*REQUIREMENT*: From the listing below, pull out the lines that hold "cream".

◆ ◆ ◆ ◆

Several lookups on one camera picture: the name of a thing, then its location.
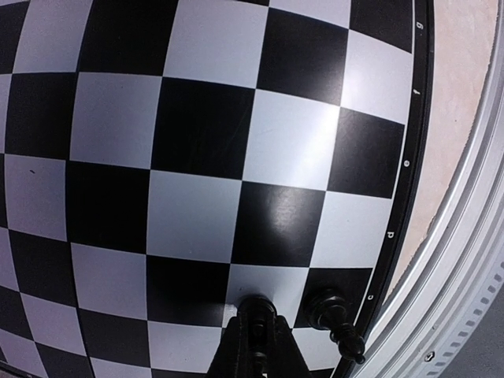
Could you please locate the black chess piece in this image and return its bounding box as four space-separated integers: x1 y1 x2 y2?
237 297 276 377

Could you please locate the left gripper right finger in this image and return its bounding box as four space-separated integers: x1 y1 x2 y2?
266 315 311 378

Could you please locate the black white chessboard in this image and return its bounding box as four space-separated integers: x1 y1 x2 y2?
1 1 434 377

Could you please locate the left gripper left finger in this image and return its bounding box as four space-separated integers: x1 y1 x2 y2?
206 311 254 378

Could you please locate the aluminium front frame rail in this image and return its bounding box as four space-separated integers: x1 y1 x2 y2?
354 1 503 377

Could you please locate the black chess bishop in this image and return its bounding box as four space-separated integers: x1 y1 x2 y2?
302 287 365 365

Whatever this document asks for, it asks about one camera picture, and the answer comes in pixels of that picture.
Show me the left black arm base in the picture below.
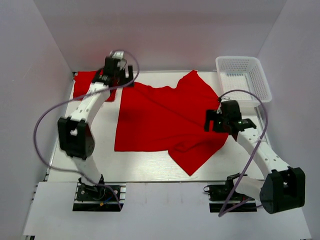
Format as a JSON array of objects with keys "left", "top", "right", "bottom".
[{"left": 72, "top": 178, "right": 126, "bottom": 212}]

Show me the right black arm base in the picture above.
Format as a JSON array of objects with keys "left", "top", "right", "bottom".
[{"left": 203, "top": 182, "right": 258, "bottom": 213}]

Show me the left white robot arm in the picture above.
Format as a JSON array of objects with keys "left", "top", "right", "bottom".
[{"left": 57, "top": 50, "right": 134, "bottom": 200}]

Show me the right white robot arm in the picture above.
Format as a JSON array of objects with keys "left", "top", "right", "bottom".
[{"left": 203, "top": 100, "right": 306, "bottom": 216}]

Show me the folded red t shirt stack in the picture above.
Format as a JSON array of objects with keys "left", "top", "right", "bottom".
[{"left": 73, "top": 70, "right": 102, "bottom": 98}]

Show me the white plastic basket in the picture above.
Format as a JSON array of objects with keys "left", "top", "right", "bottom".
[{"left": 215, "top": 56, "right": 272, "bottom": 115}]

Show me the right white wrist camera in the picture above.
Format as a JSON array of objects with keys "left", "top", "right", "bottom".
[{"left": 216, "top": 96, "right": 230, "bottom": 114}]

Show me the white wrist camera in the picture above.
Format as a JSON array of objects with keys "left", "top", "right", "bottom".
[
  {"left": 216, "top": 96, "right": 230, "bottom": 114},
  {"left": 110, "top": 50, "right": 127, "bottom": 68}
]

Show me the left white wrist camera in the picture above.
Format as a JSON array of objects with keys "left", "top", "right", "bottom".
[{"left": 110, "top": 50, "right": 127, "bottom": 68}]

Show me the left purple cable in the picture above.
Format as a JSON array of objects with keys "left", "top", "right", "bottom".
[{"left": 33, "top": 50, "right": 140, "bottom": 211}]

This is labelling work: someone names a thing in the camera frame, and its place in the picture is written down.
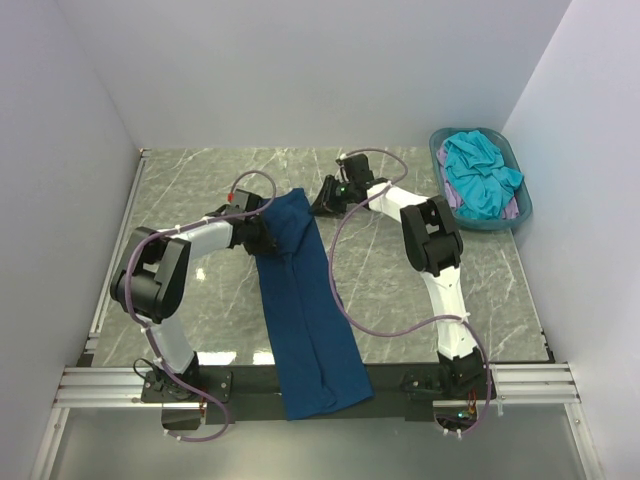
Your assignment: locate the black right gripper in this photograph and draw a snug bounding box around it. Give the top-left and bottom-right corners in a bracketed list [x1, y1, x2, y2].
[308, 176, 356, 218]

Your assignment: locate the dark blue printed t-shirt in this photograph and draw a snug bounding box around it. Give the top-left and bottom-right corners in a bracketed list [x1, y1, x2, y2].
[255, 188, 374, 420]

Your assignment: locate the black base crossbar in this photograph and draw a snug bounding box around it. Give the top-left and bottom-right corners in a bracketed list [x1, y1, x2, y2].
[141, 352, 496, 431]

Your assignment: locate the aluminium frame rail left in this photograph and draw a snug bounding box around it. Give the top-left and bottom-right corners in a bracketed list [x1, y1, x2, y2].
[78, 148, 150, 366]

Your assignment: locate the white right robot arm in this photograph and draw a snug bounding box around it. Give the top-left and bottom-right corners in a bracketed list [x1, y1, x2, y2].
[310, 148, 492, 399]

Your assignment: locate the aluminium frame rail front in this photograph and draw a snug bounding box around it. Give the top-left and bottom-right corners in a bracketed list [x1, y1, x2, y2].
[53, 363, 580, 411]

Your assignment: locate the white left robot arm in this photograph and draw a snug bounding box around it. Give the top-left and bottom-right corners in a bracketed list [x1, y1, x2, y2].
[109, 189, 276, 402]

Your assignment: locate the teal plastic laundry basket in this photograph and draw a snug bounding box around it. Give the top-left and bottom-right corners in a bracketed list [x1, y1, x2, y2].
[429, 127, 533, 231]

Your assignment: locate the turquoise t-shirt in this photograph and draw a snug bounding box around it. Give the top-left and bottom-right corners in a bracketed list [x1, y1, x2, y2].
[442, 130, 524, 219]

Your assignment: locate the aluminium frame rail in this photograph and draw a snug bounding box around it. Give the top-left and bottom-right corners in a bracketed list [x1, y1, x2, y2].
[53, 363, 580, 411]
[78, 148, 150, 366]

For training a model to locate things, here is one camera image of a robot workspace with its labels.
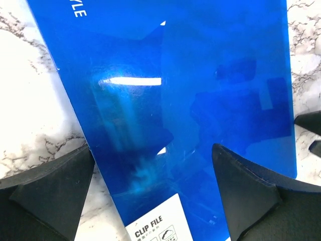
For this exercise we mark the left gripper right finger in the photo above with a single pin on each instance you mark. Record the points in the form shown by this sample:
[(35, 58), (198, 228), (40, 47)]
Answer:
[(260, 204)]

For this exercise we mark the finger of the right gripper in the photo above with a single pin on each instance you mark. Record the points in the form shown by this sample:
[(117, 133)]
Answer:
[(310, 121), (315, 148)]

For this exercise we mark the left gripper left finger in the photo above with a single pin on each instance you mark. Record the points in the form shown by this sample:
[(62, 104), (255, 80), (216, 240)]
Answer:
[(46, 202)]

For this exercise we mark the blue clip file folder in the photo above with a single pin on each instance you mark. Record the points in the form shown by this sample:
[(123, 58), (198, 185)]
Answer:
[(154, 84)]

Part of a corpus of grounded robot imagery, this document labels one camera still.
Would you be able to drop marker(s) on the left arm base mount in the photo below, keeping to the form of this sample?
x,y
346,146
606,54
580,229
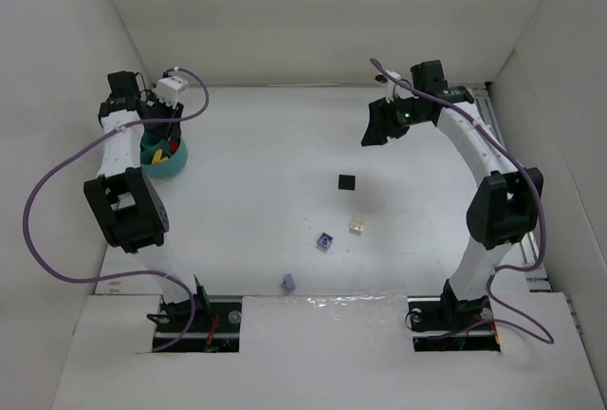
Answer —
x,y
218,332

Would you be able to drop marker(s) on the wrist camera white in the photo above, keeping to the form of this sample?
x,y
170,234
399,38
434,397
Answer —
x,y
168,90
393,85

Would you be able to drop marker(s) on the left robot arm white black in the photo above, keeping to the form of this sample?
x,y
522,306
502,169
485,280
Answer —
x,y
131,214

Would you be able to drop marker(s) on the purple square lego brick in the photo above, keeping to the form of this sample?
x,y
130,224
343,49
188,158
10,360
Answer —
x,y
325,241

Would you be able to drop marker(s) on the red curved lego piece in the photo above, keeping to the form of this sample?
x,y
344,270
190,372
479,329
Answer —
x,y
174,146

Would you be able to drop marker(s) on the black square marker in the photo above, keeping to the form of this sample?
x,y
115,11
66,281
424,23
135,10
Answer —
x,y
347,182

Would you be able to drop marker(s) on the teal round divided container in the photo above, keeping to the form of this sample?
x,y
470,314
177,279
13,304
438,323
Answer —
x,y
170,168

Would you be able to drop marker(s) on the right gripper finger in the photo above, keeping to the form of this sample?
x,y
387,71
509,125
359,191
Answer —
x,y
374,134
397,128

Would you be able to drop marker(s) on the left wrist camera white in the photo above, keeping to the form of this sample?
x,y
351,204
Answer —
x,y
168,90

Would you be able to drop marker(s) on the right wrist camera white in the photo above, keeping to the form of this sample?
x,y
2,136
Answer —
x,y
393,85

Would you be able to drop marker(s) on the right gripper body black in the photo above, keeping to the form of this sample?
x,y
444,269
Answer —
x,y
384,117

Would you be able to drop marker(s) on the yellow long lego brick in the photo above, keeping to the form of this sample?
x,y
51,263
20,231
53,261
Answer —
x,y
158,157

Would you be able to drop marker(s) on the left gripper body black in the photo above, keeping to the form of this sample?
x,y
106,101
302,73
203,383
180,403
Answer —
x,y
164,114

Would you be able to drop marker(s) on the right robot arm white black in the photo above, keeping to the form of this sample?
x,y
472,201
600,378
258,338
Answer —
x,y
505,207

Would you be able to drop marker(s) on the cream lego brick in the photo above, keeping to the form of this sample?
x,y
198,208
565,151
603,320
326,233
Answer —
x,y
357,224

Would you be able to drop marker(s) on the small lavender lego piece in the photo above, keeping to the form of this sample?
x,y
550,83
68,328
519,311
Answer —
x,y
289,282

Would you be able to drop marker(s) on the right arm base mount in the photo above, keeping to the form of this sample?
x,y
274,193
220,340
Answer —
x,y
440,325

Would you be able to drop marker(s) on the aluminium rail right side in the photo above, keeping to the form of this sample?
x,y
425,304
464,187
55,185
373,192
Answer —
x,y
527,250

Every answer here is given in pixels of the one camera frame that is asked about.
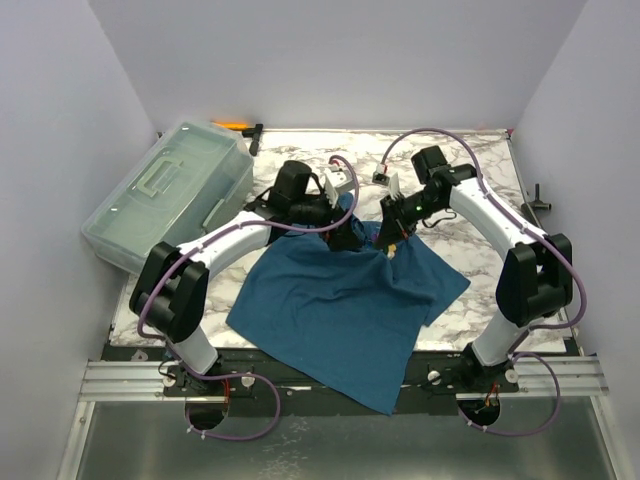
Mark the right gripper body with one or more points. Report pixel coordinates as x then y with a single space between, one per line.
391 223

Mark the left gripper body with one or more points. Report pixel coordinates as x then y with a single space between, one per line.
323 212

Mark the colourful plush flower brooch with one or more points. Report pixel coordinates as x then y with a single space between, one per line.
388 249

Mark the blue t-shirt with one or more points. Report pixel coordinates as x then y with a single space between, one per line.
348 319

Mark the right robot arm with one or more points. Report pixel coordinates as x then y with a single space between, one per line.
534 282

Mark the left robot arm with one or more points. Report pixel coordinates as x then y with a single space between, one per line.
170 294

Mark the clear plastic storage box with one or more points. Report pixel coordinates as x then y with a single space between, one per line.
194 179

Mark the orange tool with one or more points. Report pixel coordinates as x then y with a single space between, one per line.
231 125

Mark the black clamp bar right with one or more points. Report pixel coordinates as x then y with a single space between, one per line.
531 208

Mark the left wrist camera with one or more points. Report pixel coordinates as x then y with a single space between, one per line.
337 181

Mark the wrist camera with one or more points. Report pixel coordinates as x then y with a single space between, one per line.
390 182
337 181

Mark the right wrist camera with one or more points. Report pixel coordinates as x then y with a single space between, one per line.
390 182

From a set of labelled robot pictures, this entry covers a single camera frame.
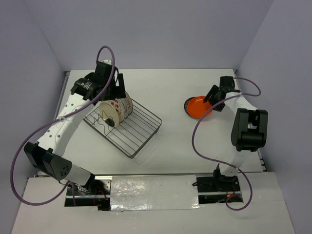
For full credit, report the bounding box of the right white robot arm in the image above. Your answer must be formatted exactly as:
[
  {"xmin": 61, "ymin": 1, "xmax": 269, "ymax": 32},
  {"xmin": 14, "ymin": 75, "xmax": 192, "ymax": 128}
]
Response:
[{"xmin": 203, "ymin": 76, "xmax": 268, "ymax": 191}]

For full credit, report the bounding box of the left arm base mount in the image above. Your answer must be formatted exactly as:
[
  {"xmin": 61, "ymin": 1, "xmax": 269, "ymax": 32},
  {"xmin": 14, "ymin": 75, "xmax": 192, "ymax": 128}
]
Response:
[{"xmin": 64, "ymin": 178, "xmax": 112, "ymax": 211}]

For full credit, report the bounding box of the orange plastic plate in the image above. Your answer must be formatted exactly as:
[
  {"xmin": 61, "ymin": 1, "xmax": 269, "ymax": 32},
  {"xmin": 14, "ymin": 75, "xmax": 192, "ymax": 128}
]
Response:
[{"xmin": 186, "ymin": 96, "xmax": 215, "ymax": 119}]

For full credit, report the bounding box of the cream peach plate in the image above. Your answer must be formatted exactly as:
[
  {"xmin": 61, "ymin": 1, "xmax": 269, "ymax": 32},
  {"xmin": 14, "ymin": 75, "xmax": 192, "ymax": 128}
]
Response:
[{"xmin": 99, "ymin": 100, "xmax": 120, "ymax": 127}]

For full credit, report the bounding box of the white plate red lettering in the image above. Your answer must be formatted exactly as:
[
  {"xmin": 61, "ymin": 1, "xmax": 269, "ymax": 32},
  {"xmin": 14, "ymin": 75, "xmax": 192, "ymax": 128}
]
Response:
[{"xmin": 110, "ymin": 99, "xmax": 126, "ymax": 123}]

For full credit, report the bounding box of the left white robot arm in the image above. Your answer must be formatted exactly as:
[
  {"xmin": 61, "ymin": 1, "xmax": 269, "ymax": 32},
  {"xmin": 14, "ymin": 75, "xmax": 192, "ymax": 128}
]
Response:
[{"xmin": 24, "ymin": 60, "xmax": 125, "ymax": 195}]

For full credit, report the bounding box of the grey wire dish rack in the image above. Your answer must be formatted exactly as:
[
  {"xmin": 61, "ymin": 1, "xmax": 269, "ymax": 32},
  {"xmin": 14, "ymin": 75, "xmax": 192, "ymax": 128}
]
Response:
[{"xmin": 84, "ymin": 100, "xmax": 162, "ymax": 159}]

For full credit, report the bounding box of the silver foil sheet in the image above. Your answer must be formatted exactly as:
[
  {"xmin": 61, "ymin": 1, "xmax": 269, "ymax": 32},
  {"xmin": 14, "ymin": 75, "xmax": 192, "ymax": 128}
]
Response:
[{"xmin": 110, "ymin": 175, "xmax": 200, "ymax": 211}]

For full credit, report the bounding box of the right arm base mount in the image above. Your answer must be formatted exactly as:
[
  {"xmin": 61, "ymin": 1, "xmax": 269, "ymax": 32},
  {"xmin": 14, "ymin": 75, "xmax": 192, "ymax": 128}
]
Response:
[{"xmin": 192, "ymin": 165, "xmax": 243, "ymax": 204}]

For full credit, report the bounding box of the blue patterned small plate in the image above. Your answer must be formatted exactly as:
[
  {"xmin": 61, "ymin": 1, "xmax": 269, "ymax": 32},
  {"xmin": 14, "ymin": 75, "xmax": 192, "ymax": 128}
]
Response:
[{"xmin": 183, "ymin": 97, "xmax": 213, "ymax": 120}]

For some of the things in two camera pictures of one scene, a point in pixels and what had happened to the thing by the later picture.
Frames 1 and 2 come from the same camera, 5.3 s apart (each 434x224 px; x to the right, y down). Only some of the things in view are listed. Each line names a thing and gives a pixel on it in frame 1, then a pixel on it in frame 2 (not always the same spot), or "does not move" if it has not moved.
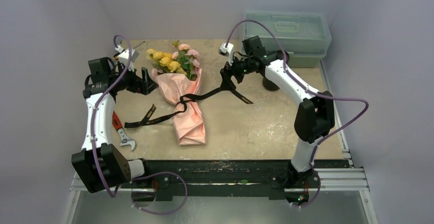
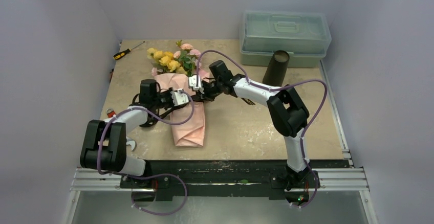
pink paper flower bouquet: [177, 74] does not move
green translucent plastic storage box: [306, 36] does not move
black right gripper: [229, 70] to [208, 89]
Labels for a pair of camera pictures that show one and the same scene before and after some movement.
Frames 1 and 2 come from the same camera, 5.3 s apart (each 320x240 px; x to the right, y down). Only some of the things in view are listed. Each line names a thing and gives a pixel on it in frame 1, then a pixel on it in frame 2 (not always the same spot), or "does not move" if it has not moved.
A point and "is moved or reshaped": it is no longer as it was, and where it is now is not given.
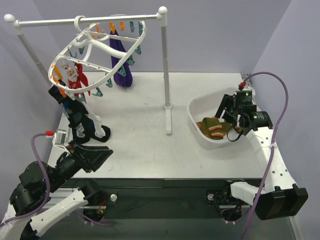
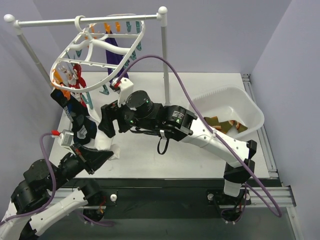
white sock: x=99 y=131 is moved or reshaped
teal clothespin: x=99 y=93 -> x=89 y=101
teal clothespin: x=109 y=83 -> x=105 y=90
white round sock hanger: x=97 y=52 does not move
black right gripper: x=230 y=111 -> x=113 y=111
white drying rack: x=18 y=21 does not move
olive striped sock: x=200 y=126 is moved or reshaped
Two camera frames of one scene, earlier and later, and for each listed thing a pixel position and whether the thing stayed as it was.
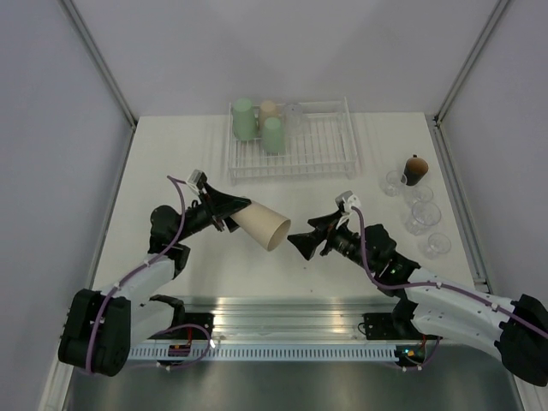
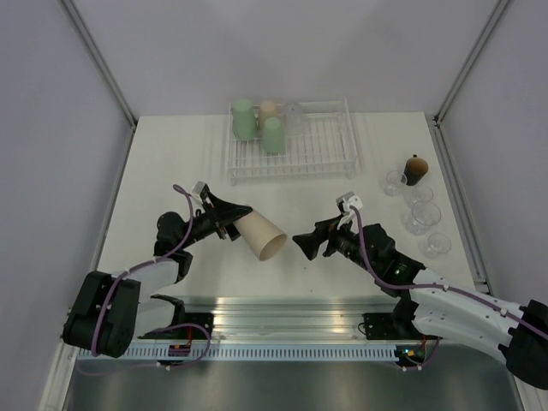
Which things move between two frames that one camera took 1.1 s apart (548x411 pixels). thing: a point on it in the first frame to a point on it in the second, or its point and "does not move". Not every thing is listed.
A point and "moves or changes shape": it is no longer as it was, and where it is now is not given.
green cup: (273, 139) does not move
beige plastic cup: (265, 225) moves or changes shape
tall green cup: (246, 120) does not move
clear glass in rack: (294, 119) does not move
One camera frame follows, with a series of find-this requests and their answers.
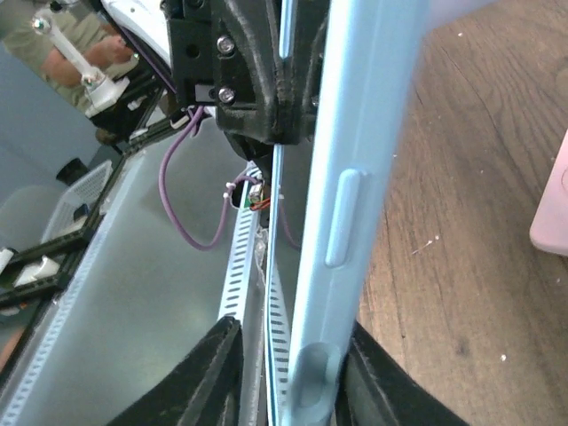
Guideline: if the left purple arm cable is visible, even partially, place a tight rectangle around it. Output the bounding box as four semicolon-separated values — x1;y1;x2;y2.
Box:
113;21;178;97

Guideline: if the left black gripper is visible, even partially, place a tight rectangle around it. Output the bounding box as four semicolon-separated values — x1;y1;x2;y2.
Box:
161;1;320;145

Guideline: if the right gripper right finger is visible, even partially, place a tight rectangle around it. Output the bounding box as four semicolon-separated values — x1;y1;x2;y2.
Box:
335;323;468;426

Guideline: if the phone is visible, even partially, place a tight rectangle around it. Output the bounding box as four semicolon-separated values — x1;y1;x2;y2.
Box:
264;1;429;425

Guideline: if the pink phone case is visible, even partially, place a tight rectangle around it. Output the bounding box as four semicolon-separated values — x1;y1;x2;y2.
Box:
529;134;567;257

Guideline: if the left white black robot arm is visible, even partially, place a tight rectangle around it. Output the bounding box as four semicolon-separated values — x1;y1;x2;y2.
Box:
101;1;329;145

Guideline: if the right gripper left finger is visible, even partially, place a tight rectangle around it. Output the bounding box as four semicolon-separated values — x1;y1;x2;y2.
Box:
110;317;243;426

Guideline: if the white plastic basket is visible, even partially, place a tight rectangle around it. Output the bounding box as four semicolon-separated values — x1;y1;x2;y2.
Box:
41;160;113;243

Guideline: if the person in green shirt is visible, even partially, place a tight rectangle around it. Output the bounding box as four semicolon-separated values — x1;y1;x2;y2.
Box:
1;1;143;117

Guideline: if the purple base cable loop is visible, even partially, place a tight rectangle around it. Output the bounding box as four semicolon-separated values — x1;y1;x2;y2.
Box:
158;106;303;252

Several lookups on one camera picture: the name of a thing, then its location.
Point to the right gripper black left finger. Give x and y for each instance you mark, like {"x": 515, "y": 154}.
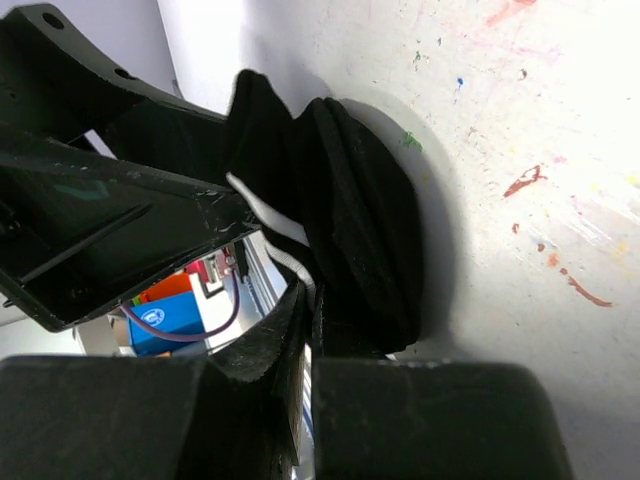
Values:
{"x": 234, "y": 414}

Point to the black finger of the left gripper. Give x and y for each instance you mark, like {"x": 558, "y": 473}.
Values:
{"x": 137, "y": 121}
{"x": 81, "y": 233}

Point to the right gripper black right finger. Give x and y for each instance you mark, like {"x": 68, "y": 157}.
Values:
{"x": 375, "y": 418}

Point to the black ankle sock white cuff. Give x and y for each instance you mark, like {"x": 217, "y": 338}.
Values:
{"x": 338, "y": 213}

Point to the orange box in background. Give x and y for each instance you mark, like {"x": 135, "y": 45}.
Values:
{"x": 175, "y": 284}

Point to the blue box in background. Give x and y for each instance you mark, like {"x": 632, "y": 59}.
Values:
{"x": 178, "y": 314}

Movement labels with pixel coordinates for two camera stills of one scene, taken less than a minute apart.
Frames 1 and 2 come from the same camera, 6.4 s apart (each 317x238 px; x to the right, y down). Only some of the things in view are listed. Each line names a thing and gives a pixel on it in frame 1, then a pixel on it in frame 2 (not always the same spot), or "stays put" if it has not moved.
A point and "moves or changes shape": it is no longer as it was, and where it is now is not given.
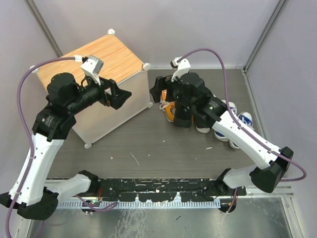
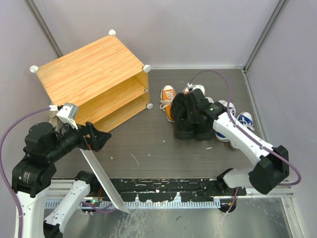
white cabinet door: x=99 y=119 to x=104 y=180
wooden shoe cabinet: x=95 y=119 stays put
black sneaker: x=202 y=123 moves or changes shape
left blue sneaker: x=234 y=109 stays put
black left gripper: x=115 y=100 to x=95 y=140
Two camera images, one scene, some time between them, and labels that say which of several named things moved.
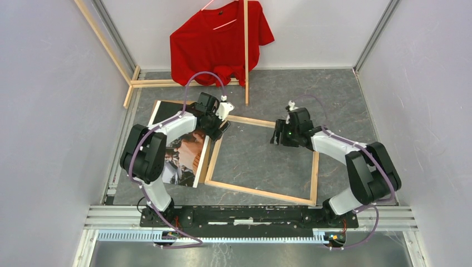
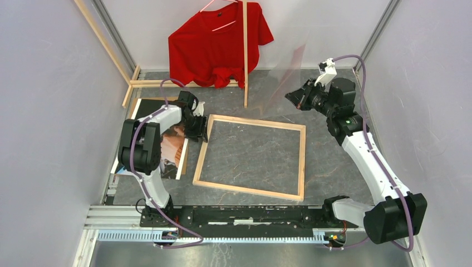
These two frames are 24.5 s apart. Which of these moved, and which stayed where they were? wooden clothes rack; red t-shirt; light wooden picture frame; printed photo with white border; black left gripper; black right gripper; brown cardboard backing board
Moved: printed photo with white border; brown cardboard backing board; black right gripper; light wooden picture frame; black left gripper
Stayed: wooden clothes rack; red t-shirt
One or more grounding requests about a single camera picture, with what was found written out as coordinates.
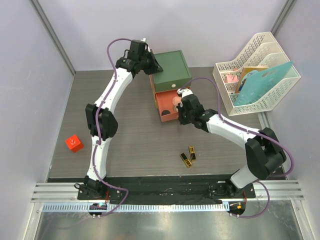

◆ ◆ ◆ ◆

*WRITTEN RESPONSE*:
Would you be able to drop marker(s) on the cream lego brick in the photo above, keeping to the form of this sample?
For full credit, report the bounding box of the cream peach plate in the image above. Your answer must be formatted exactly as:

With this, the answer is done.